▸ **Task statement**: Gather all lines from the material that contain the word "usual".
*** Data block ***
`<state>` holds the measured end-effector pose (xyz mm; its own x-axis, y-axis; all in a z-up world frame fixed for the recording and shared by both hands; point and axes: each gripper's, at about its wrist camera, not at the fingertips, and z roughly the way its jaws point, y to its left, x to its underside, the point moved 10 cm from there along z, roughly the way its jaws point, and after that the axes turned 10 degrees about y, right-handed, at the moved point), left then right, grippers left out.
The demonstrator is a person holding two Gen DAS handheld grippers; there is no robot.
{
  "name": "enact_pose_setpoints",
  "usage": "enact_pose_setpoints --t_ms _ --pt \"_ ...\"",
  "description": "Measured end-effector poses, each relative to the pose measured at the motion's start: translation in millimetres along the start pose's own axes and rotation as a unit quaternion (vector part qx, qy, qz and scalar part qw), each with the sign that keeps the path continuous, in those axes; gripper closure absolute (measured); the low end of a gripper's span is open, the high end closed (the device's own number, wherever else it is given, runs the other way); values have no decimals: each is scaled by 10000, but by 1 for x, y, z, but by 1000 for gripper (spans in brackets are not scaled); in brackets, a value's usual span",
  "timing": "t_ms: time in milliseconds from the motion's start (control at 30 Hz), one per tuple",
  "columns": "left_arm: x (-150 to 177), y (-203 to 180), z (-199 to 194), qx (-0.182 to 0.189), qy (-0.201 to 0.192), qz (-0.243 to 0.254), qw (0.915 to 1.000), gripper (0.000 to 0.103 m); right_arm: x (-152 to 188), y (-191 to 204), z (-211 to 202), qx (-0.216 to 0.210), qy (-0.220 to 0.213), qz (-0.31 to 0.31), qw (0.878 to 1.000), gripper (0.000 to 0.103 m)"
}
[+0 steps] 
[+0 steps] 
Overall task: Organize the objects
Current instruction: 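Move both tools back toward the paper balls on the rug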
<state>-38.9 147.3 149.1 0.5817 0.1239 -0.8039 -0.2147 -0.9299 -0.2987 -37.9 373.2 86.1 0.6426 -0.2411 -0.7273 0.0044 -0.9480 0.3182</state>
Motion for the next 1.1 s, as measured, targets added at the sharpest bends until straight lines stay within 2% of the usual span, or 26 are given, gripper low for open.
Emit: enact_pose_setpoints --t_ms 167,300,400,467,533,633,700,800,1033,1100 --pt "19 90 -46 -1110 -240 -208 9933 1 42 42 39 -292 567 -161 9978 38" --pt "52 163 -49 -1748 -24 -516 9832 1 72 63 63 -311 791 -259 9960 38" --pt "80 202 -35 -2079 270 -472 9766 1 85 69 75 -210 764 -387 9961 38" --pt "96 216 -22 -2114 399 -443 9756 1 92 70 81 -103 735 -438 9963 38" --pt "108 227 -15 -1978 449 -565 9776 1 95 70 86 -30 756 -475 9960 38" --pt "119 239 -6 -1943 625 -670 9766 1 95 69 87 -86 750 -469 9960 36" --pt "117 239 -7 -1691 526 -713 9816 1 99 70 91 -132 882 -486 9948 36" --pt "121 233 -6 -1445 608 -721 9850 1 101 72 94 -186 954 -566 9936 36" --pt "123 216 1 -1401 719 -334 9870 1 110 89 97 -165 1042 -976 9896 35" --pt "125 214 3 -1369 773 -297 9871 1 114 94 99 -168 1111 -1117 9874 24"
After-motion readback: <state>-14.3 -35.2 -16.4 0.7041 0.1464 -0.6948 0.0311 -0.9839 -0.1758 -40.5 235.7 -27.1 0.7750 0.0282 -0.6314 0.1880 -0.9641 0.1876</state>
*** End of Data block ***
▸ **Task solution**:
  "description": "Measured end-effector poses, each relative to the pose measured at the motion's start: translation in millimetres along the start pose's own axes and rotation as a unit quaternion (vector part qx, qy, qz and scalar part qw), each with the sign that keeps the path continuous, in those axes; gripper closure absolute (measured); the low end of a gripper's span is open, the high end closed (the device's own number, wherever else it is given, runs the other way); values have no decimals: each is scaled by 10000, but by 1 for x, y, z, but by 1000 for gripper (spans in brackets are not scaled); in brackets, a value's usual span",
Motion for the next 1.1 s, as measured, targets added at the sharpest bends until straight lines stay within 2% of the usual span, or 26 are given, gripper low for open.

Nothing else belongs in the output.